▶ TASK DIRECTIONS
Look through the material below and say how many of its lines carry the string "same". Only the number should be given.

=====

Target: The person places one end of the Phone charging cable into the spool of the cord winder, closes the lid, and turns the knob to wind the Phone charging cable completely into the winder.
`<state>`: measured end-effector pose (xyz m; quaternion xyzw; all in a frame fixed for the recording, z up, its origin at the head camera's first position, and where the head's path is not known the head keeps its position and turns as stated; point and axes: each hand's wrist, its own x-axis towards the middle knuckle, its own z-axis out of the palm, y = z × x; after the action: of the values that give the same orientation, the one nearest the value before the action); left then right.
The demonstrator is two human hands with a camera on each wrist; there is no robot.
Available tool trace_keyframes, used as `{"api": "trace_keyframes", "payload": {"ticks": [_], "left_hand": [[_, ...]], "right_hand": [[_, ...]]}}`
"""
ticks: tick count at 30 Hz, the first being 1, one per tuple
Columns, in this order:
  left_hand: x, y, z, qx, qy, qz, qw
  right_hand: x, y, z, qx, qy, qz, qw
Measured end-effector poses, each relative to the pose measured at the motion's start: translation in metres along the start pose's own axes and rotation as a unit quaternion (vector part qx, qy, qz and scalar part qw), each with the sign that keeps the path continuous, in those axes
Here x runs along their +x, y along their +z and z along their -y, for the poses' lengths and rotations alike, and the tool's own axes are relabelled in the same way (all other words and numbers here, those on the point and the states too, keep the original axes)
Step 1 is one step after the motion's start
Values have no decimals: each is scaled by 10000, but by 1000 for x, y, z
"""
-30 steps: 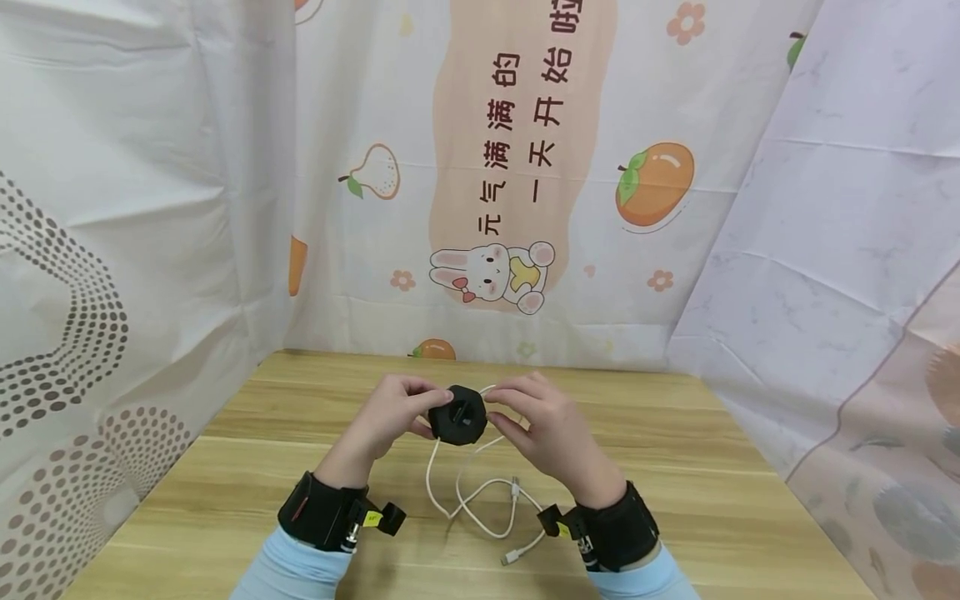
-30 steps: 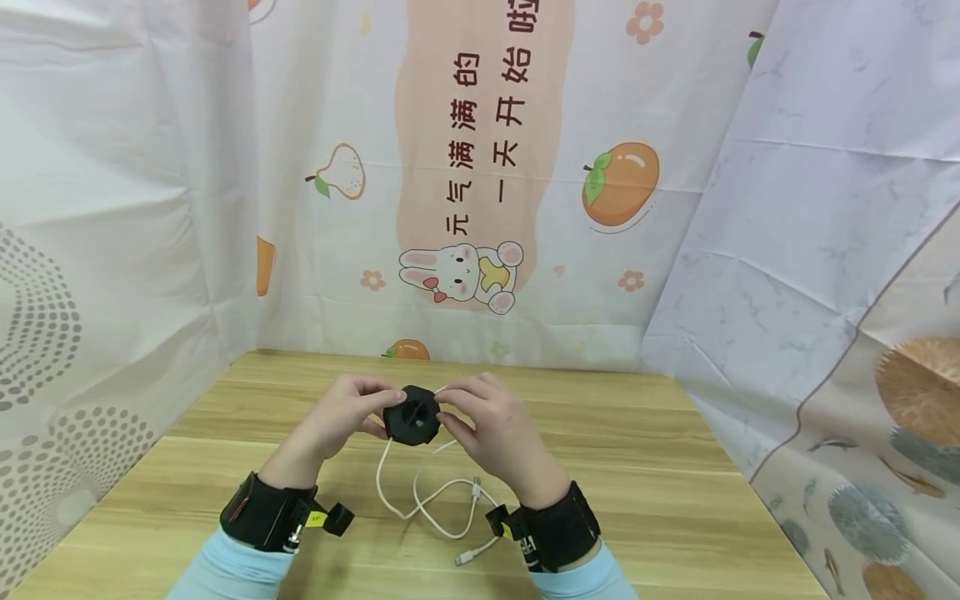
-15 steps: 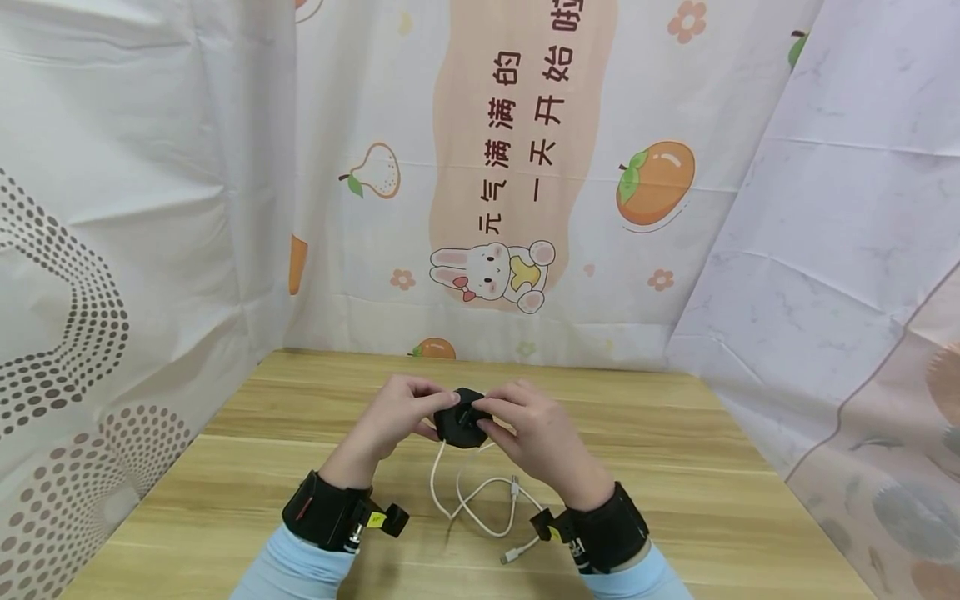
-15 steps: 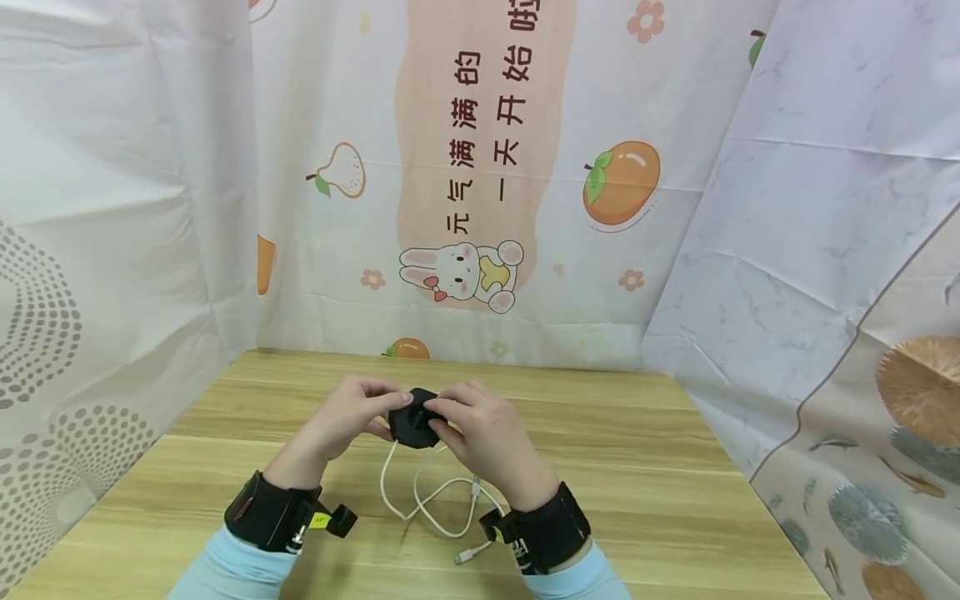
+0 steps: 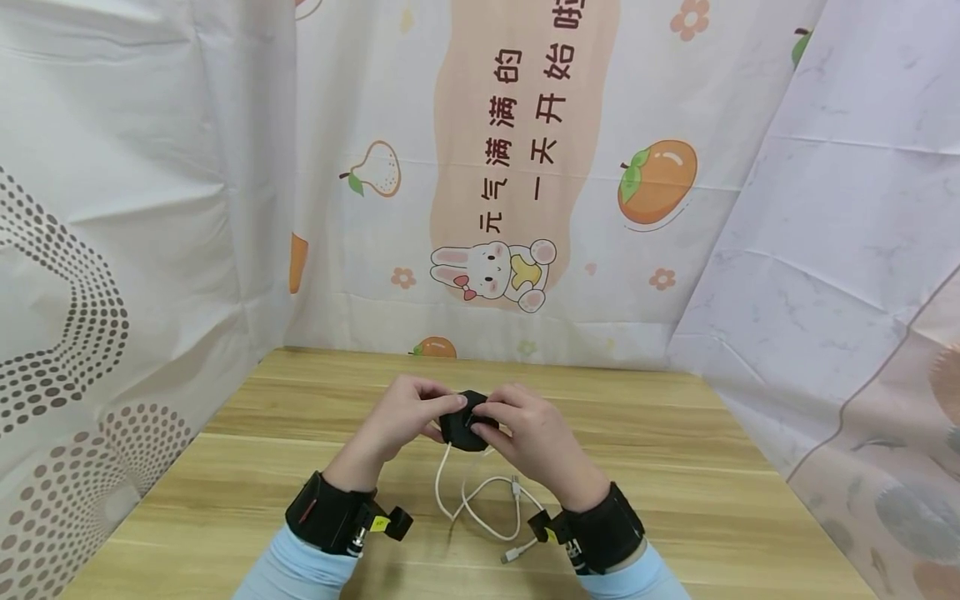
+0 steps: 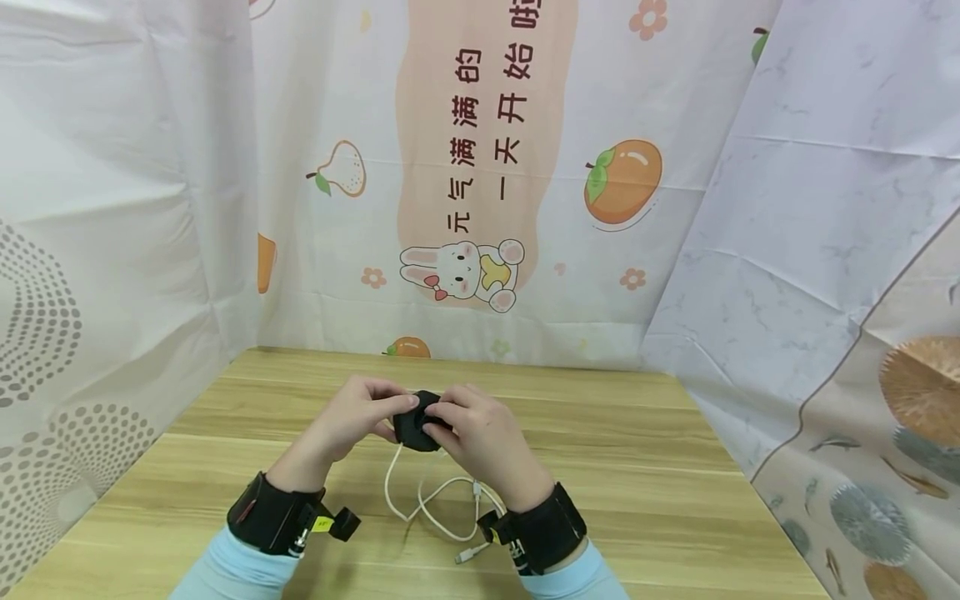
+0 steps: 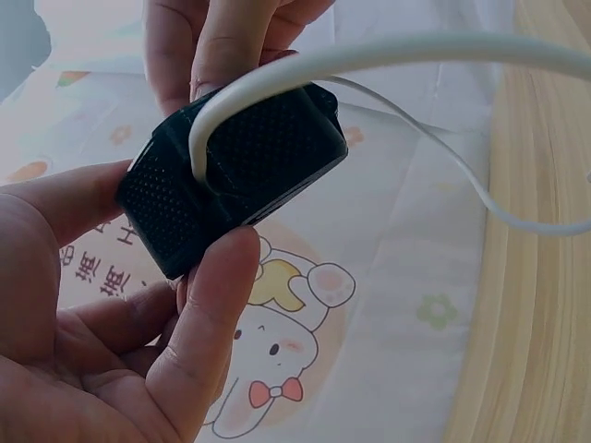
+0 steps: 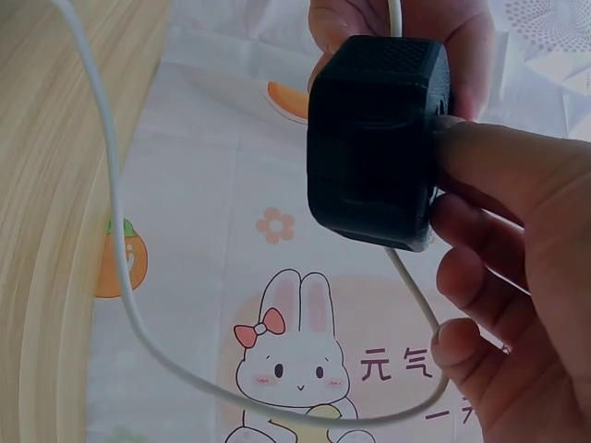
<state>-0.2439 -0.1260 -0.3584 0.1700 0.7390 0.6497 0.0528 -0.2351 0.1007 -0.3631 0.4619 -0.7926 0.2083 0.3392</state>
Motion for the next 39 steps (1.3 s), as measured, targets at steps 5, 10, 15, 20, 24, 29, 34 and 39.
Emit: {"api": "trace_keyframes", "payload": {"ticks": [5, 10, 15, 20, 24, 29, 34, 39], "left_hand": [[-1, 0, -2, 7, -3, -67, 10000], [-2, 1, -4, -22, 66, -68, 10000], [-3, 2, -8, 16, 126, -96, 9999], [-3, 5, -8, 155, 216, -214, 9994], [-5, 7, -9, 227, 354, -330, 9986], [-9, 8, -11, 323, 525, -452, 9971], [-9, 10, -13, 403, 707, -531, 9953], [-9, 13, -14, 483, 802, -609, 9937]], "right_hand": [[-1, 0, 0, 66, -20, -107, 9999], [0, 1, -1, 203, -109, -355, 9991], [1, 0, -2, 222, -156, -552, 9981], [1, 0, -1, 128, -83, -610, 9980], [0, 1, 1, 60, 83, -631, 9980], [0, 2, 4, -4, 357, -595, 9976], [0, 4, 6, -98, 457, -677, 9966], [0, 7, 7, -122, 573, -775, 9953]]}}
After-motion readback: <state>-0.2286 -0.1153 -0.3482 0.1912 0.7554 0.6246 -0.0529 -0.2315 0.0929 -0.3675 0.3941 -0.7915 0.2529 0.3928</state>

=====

▶ WORKED SOLUTION
2